The two papers are very similar with some additional material in the UAIDE paper.
CAFE is a computer drawing and animation system which was designed by Jack Nolan and Lynn Yarbrough and developed for Lincoln Laboratory, by Lynn Yarbrough and R. E. Cushman of ARCON. Running on the IBM 360/67 time-shared computer system under the Cambridge Monitor System (CP/CMS), it enables a user to generate pictorial images in precisely timed sequences through the use of a device-independent language which is discussed in the following pages.
We wish to draw the reader's particular attention to a few features of CAFE which make it unique and especially powerful for movie-making. These are:
We have made a number of short films with this system and are both pleased with its power as an interactive design tool and aware of some limitations, which we hope to remove.
The implementation is written in two languages:
This approach has yielded an effective and easily modified conversational processor and efficient image generation and transformation. However, we regret that PL/1 was not available to us for this project.
CAFE is a CMS program for the on-line construction, editing, and display of figures which consist of collections of straight-line segments, i.e. stick figures. The process consists of the construction of two kinds of files:
The files, once they are completely built up by invoking the various commands of the CAFE language, are further processed to produce a recorded Image of the display on the SC-4020 or IBM 2250 graphic display device.
The motion of display elements is defined in terms of a sequence of scenes. For each element, a scene completely specifies the behavior of that element during a specified time interval. The time interval for a given scene is independent of any other time interval for the current element and of any scene for any other element, so the scene description for the display as a whole is completely flexible. Scenes of various lengths provide for continuous change in the position, attitude, and size of an element, independently of the others; instantaneous changes in the position, attitude, and size of an element may be provided by scenes of zero length.

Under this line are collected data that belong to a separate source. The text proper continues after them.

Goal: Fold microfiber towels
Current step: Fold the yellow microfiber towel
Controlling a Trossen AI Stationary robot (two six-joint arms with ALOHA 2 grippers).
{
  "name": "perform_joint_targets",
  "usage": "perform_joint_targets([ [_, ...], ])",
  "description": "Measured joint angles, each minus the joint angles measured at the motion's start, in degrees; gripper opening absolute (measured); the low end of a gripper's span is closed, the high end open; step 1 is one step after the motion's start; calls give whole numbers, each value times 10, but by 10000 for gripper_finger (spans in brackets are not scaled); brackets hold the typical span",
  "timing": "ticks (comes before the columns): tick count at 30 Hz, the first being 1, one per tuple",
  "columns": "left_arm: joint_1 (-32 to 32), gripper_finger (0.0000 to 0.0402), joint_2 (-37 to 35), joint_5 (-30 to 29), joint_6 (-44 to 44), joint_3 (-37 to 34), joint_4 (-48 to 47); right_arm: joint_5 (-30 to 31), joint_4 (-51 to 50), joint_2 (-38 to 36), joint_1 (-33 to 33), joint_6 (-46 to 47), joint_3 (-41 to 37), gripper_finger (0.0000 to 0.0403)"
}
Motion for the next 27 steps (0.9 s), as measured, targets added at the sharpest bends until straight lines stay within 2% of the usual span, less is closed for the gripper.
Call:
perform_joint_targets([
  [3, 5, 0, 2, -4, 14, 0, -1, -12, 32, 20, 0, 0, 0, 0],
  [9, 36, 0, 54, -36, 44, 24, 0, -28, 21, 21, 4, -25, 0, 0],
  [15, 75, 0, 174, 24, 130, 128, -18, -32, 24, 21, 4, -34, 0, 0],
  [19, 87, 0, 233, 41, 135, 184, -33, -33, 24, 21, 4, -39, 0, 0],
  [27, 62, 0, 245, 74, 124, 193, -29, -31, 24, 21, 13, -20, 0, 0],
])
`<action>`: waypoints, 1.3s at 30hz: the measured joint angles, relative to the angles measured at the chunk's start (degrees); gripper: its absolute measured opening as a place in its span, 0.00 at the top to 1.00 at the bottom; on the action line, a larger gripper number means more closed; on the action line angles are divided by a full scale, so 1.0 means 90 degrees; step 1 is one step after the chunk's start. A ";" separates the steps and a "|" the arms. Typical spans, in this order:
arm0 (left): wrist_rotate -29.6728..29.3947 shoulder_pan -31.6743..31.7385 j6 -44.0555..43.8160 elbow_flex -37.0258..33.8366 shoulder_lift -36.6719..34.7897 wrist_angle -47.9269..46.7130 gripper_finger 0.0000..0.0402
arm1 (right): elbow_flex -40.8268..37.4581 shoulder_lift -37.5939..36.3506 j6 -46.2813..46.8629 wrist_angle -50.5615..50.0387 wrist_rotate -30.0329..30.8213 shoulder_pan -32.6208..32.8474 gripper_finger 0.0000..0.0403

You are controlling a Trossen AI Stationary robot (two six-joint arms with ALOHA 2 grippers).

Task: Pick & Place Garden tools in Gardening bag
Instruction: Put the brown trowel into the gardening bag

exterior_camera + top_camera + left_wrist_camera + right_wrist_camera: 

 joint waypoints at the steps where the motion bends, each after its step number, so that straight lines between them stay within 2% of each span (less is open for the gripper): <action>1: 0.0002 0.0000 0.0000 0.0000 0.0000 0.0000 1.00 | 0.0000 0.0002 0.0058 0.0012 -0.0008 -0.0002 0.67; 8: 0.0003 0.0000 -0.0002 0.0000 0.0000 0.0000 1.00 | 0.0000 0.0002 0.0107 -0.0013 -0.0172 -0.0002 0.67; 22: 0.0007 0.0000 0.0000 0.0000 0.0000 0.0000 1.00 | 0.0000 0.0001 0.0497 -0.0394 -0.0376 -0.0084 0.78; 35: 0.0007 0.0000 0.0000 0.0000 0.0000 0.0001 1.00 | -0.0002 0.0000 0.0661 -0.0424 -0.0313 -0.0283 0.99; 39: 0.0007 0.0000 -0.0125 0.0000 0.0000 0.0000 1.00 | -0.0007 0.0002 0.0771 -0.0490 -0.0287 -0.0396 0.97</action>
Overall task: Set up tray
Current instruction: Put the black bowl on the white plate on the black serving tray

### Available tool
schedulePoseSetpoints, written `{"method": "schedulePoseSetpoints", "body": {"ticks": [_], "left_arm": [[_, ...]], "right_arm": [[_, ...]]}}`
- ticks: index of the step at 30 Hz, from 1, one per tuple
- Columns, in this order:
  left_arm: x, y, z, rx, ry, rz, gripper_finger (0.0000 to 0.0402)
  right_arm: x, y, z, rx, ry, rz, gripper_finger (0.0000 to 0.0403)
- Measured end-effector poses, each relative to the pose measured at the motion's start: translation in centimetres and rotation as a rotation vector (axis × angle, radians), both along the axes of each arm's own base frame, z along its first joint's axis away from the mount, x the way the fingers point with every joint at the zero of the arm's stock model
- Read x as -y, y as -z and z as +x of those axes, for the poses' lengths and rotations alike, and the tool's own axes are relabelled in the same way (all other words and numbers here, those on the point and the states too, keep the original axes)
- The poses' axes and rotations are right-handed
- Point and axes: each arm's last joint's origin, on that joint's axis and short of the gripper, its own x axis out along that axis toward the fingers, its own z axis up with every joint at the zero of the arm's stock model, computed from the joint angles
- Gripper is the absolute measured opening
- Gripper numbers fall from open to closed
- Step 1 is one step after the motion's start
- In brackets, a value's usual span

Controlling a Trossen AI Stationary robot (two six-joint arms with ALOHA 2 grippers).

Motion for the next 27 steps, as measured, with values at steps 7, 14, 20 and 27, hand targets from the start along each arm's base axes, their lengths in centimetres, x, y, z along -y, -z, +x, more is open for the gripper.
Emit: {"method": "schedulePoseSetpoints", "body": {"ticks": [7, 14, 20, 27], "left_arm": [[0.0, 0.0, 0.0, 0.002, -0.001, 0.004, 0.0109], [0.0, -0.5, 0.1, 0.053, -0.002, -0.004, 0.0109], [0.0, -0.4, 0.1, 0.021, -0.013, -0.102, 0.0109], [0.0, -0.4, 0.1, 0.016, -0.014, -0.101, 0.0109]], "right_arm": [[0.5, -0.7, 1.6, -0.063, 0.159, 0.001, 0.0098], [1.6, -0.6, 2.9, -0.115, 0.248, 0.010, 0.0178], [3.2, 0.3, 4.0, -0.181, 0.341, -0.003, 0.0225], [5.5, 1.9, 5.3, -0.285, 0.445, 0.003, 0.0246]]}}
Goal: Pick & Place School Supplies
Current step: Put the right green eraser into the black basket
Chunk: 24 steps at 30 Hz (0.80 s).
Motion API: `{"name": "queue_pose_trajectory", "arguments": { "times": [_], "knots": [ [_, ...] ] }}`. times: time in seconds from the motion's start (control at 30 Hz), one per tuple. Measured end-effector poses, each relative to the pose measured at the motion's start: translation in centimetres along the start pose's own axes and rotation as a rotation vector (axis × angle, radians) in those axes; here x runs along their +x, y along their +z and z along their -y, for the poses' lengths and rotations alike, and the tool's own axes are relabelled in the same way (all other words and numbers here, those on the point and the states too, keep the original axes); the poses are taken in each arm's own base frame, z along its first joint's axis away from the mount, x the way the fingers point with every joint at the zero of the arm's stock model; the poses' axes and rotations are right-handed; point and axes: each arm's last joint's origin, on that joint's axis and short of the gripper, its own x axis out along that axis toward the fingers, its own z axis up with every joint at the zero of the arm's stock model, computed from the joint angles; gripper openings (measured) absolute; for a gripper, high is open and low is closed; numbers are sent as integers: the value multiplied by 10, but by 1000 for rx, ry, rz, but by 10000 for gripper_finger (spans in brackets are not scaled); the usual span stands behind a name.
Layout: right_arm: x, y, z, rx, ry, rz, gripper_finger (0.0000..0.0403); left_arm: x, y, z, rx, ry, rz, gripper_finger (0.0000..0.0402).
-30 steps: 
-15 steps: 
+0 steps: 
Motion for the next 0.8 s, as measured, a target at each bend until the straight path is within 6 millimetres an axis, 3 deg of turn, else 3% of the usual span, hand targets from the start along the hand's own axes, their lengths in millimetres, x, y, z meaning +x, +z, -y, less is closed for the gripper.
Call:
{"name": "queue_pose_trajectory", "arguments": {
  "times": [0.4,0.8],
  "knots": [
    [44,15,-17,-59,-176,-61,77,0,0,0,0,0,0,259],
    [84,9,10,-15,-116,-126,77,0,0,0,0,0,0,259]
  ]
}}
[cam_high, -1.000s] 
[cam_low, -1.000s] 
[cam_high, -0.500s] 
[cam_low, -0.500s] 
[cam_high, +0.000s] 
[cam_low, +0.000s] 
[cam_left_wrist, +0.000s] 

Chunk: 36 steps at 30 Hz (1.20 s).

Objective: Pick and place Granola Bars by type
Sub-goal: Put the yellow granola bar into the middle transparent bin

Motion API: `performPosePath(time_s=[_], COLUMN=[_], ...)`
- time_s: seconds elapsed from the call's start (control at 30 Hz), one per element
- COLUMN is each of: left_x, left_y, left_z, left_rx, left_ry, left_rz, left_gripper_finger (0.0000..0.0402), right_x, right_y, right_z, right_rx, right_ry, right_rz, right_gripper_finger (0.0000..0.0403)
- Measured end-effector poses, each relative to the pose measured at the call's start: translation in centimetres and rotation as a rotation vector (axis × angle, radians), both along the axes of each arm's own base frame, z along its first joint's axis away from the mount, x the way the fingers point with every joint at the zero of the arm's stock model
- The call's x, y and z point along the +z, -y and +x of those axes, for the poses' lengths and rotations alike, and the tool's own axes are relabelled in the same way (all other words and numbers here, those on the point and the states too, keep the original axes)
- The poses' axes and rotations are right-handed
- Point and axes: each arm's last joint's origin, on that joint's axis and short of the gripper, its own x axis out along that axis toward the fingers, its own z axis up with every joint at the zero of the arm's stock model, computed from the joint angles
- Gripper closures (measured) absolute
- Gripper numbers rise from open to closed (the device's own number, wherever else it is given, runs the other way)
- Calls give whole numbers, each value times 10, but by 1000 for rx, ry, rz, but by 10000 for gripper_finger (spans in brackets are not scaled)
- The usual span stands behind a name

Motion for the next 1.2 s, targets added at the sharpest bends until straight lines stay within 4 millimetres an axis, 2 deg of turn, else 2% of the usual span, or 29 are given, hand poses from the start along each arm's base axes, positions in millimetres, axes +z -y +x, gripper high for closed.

Points, objects, graphs, elements, and displays may be given names. Any name may contain any of the alphabetic characters or numerals, and in addition the underscore character(_). These may be used in any combination, within the following length restrictions:
name char graph 6 display 6 object 8 element 8 text 8 legend 8 point 4
Single blank spaces amidst alphabetic or numeric strings, e.g. between command names and options, are always significant. Blanks within text or legend. material are always retained. However, blanks adjacent to special characters (parentheses, commas, other blanks, etc.) are ignored and in fact erased by the command interpreter.
Coordinates, angles, and other numeric quantities may be expressed in any form legible to FORTRAN in the F12.0 format specification. Thus any of the following numeric data are acceptable:
1.0 -1 -1234.56789 13.3E+02
There are no explicit restrictions on the units used in any of the coordinates. The definition of the camera and focal plane permits the use of arbitrary coordinates. However, angles are always expressed in degrees not in radians.
Ambiguities in the use of names within the graph-object-point structural hierarchy are resolved in the following way: If file2 is a graph containing box54 which in turn contains point pt1, then
file2.box54.pt1
uniquely identifies the point in question. Usually such detail will only be required when dealing with many copies of the same object or graph file.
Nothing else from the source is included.